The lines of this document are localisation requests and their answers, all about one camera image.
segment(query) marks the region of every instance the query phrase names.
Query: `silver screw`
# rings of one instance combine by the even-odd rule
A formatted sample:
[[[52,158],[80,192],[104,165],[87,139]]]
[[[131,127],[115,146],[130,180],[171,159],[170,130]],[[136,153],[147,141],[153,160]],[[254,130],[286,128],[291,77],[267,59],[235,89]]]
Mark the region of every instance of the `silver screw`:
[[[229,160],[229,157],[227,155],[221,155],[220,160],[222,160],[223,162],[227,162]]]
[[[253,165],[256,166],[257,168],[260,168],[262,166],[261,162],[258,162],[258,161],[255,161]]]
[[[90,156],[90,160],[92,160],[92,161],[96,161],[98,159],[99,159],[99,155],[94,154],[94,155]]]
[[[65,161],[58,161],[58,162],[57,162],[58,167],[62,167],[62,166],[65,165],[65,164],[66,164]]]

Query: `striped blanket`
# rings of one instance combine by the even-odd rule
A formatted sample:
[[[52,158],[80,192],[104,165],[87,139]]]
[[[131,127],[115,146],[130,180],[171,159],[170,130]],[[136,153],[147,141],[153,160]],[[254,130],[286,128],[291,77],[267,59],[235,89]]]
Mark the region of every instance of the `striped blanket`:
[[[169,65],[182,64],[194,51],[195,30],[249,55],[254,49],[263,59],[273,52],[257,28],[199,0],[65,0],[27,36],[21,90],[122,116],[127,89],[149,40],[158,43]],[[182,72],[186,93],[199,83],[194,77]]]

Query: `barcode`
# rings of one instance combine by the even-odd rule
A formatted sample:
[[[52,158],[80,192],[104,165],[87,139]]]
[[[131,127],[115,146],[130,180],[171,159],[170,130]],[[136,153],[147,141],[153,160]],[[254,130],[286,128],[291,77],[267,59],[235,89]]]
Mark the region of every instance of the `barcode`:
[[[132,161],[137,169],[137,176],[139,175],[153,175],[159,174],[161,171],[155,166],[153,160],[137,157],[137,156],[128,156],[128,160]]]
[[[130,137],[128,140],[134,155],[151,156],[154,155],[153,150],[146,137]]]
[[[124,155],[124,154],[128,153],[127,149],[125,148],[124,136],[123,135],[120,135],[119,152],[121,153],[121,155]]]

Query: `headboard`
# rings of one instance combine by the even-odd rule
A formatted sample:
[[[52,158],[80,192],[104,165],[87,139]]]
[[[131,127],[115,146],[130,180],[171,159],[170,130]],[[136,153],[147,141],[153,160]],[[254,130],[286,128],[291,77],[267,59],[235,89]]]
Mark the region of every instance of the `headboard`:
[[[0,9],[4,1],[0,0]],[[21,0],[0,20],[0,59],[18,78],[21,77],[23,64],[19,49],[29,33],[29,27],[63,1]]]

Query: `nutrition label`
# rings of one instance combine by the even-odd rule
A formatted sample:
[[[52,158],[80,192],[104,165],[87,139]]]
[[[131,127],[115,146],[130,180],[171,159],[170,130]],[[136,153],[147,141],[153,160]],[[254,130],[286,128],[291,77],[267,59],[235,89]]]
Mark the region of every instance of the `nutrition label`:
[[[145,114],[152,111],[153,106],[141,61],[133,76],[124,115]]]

- Task to complete:
The whole listing above is to be reproduced without any slip.

- Written solution:
The lines of this document are localisation requests and their answers, all about one camera image.
segment(query) marks the region of every instance the query phrase names.
Query: `silver screw`
# rings of one instance combine by the even-odd rule
A formatted sample:
[[[52,158],[80,192],[104,165],[87,139]]]
[[[131,127],[115,146],[130,180],[171,159],[170,130]],[[136,153],[147,141],[153,160]],[[254,130],[286,128],[291,77],[267,59],[235,89]]]
Mark the region of every instance of the `silver screw`:
[[[229,160],[229,157],[227,155],[221,155],[220,160],[222,160],[223,162],[227,162]]]
[[[253,165],[256,166],[257,168],[260,168],[262,166],[261,162],[258,162],[258,161],[255,161]]]
[[[90,156],[90,160],[92,160],[92,161],[96,161],[98,159],[99,159],[99,155],[94,154],[94,155]]]
[[[65,161],[58,161],[58,162],[57,162],[58,167],[62,167],[62,166],[65,165],[65,164],[66,164]]]

Query: `striped blanket`
# rings of one instance combine by the even-odd rule
A formatted sample:
[[[52,158],[80,192],[104,165],[87,139]]]
[[[131,127],[115,146],[130,180],[171,159],[170,130]],[[136,153],[147,141],[153,160]],[[254,130],[286,128],[291,77],[267,59],[235,89]]]
Mark the region of every instance of the `striped blanket`:
[[[169,65],[182,64],[194,51],[195,30],[249,55],[254,49],[263,59],[273,52],[257,28],[199,0],[65,0],[27,36],[21,90],[122,116],[127,89],[149,40],[158,43]],[[182,72],[186,93],[199,83],[194,77]]]

Query: `barcode`
# rings of one instance combine by the even-odd rule
A formatted sample:
[[[52,158],[80,192],[104,165],[87,139]]]
[[[131,127],[115,146],[130,180],[171,159],[170,130]],[[136,153],[147,141],[153,160]],[[254,130],[286,128],[291,77],[267,59],[235,89]]]
Mark the region of every instance of the `barcode`:
[[[132,161],[137,169],[137,176],[139,175],[153,175],[159,174],[161,171],[155,166],[153,160],[137,157],[137,156],[128,156],[128,160]]]
[[[130,137],[128,140],[134,155],[151,156],[154,155],[153,150],[146,137]]]
[[[124,155],[124,154],[128,153],[127,149],[125,148],[124,136],[123,135],[120,135],[119,152],[121,153],[121,155]]]

Query: `headboard`
# rings of one instance combine by the even-odd rule
A formatted sample:
[[[52,158],[80,192],[104,165],[87,139]]]
[[[131,127],[115,146],[130,180],[171,159],[170,130]],[[136,153],[147,141],[153,160]],[[254,130],[286,128],[291,77],[267,59],[235,89]]]
Mark the region of every instance of the `headboard`:
[[[0,9],[4,1],[0,0]],[[21,0],[0,20],[0,59],[18,78],[21,77],[23,64],[19,49],[29,33],[29,27],[63,1]]]

Query: `nutrition label`
# rings of one instance combine by the even-odd rule
A formatted sample:
[[[52,158],[80,192],[104,165],[87,139]]]
[[[131,127],[115,146],[130,180],[171,159],[170,130]],[[136,153],[147,141],[153,160]],[[254,130],[286,128],[291,77],[267,59],[235,89]]]
Mark the region of every instance of the `nutrition label`:
[[[145,114],[152,111],[153,106],[141,61],[133,76],[124,115]]]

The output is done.